Find how many lines in the material below contain the word "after" and give only that number.

=== Begin Enclosure ===

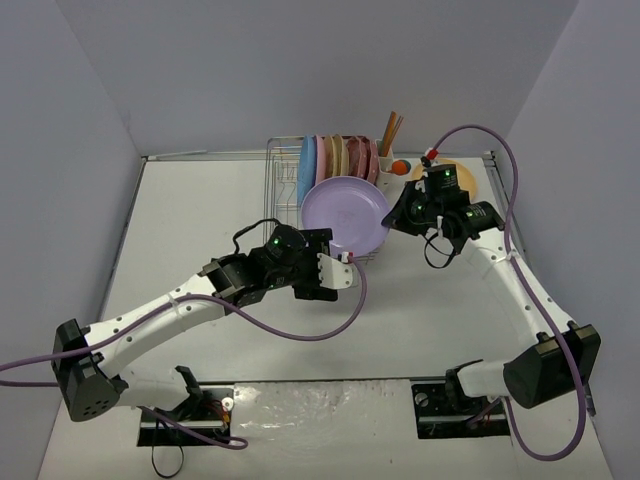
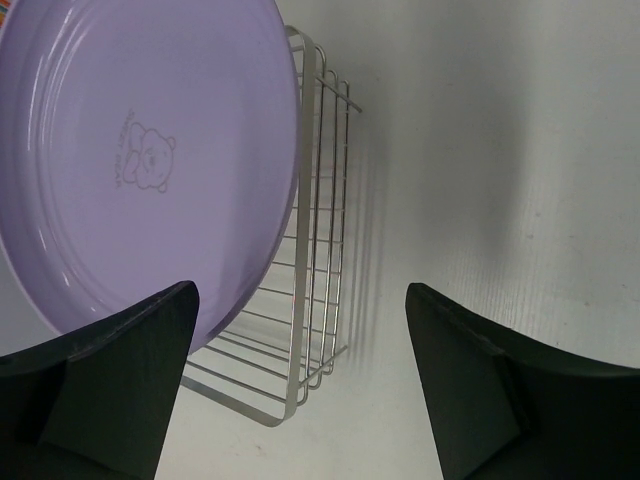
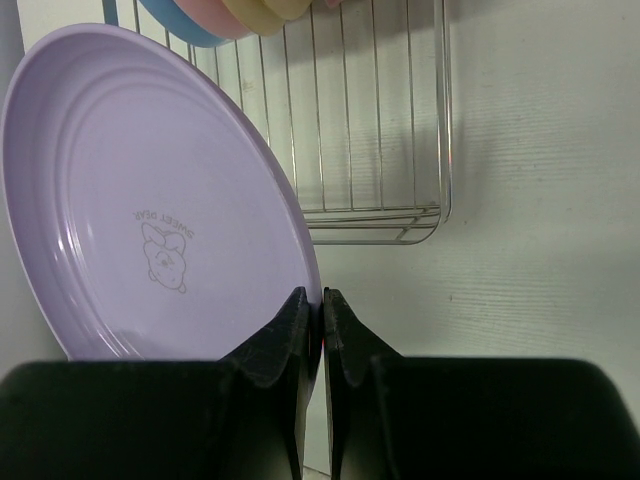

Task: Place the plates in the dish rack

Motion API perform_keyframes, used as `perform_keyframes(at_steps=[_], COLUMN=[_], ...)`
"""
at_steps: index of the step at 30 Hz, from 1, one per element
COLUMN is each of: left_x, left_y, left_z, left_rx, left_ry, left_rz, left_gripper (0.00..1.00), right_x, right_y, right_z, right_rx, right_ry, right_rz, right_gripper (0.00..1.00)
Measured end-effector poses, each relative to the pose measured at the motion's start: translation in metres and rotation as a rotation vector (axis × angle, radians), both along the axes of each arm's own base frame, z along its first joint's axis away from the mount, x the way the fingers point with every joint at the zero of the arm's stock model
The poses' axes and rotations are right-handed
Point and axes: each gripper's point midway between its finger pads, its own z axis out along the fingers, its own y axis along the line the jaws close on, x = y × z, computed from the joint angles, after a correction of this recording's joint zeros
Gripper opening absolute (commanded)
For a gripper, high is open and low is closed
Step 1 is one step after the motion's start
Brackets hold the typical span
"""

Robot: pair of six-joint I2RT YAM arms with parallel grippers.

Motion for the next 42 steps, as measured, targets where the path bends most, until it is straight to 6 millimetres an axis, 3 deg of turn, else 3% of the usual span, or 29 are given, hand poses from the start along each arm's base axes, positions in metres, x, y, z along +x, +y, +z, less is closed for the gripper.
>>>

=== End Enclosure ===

→ **Task response**: 2